Fred Karger, the openly gay Republican presidential candidate, held his own party at CPAC last night. Despite being barred from exhibiting or speaking at the conference, he kept his suite door open, set up an open bar and attracted a crowd of young Republicans and reporters.
He’s been on a roll recently, after his home state of California put his name on the ballot on Monday. He’s now on ballots in six states. But, at CPAC, he has been ignored.
“I’ll represent about 30 percent of the population on the ballot and this group won’t even rent me a booth,” said Karger, when I spoke to him at his party, “It’s the second year in a row. Last year, I didn’t take any action, but this year… I said, OK, I’m going to apply in November and get the early bird discount.”
Despite his best efforts, organizers from CPAC ignored him. He said the group told a Buzzfeed reporter they were sold out.
“I knew you couldn’t be sold out if you still had an early bird discount,” said Karger.

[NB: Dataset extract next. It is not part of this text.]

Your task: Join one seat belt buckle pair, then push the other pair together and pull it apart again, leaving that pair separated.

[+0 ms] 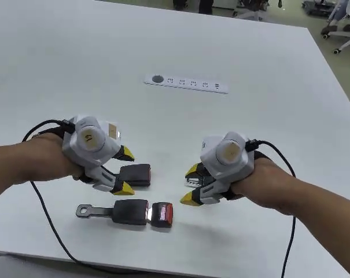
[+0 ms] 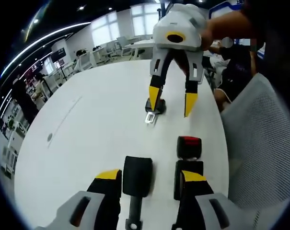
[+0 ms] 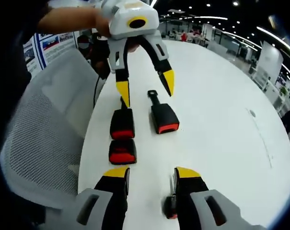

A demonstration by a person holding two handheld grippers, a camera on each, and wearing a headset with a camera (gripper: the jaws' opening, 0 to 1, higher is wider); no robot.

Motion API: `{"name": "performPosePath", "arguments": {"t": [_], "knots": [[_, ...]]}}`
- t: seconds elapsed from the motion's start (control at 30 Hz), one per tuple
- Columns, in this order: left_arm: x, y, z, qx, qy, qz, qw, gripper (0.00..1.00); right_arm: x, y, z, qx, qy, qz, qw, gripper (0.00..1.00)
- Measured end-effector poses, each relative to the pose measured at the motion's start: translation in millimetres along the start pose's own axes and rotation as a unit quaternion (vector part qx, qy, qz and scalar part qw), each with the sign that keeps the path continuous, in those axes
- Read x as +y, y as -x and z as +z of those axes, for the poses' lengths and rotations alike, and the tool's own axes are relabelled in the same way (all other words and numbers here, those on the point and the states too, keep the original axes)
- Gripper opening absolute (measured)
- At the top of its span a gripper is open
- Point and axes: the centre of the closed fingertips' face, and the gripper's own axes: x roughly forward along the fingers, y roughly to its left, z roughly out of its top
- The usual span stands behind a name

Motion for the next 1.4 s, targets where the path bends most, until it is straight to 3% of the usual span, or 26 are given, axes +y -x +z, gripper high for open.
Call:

So in January he filed a discrimination complaint with the DC Human Rights Commission. On Friday morning, he met with the Human Rights Commission who is moving quickly with his complaint, according to Karger
“It goes next to mediation and CPAC is going to have to show up,” said Karger, who noted the commission has subpoena power.
He said if the commission sides with him then CPAC will have to allow gay people at their convention next year, which has been booked at the DC convention center, or they’re going to have to move to another location that doesn’t have a discrimination policy.
“I’m not settling for anything less than that,” said Karger.
Last year, CPAC angered some of its large sponsors like the Heritage Foundation, Family Research Council, Concerned Women for America, and Liberty University after it allowed GOProud, the gay Republican organization, to have a booth at the conference for the second year in a row. But after a change in leadership from David Keene, who defended GOProud’s presence, to Al Cardenas, they changed their policy. This year, CPAC sent GOProud a letter in July of 2011 informing them they would not be invited to participate in formal events for CPAC 2012.
Karger said taking a strong stance against gay rights is not helping the Republican Party.
“We’re a minority party, we need younger people, we need new blood, we’re going to be going the way of the dinosaurs,” said Karger, who hopes the party will be more inclusive.
He said the number one reason he’s running for president is to open the door for future gay candidates, “so they don’t have to have their fingers slammed in the door for no reason.”
Then he got back to his party, where unlike CPAC, Karger invited everyone. Around 11 p.m. the party was crowded and guests were jovial.
But then a couple of hotel security guards came and shut it down.
“This party is over,” said the large man wearing a fake police badge that said Marriott Security.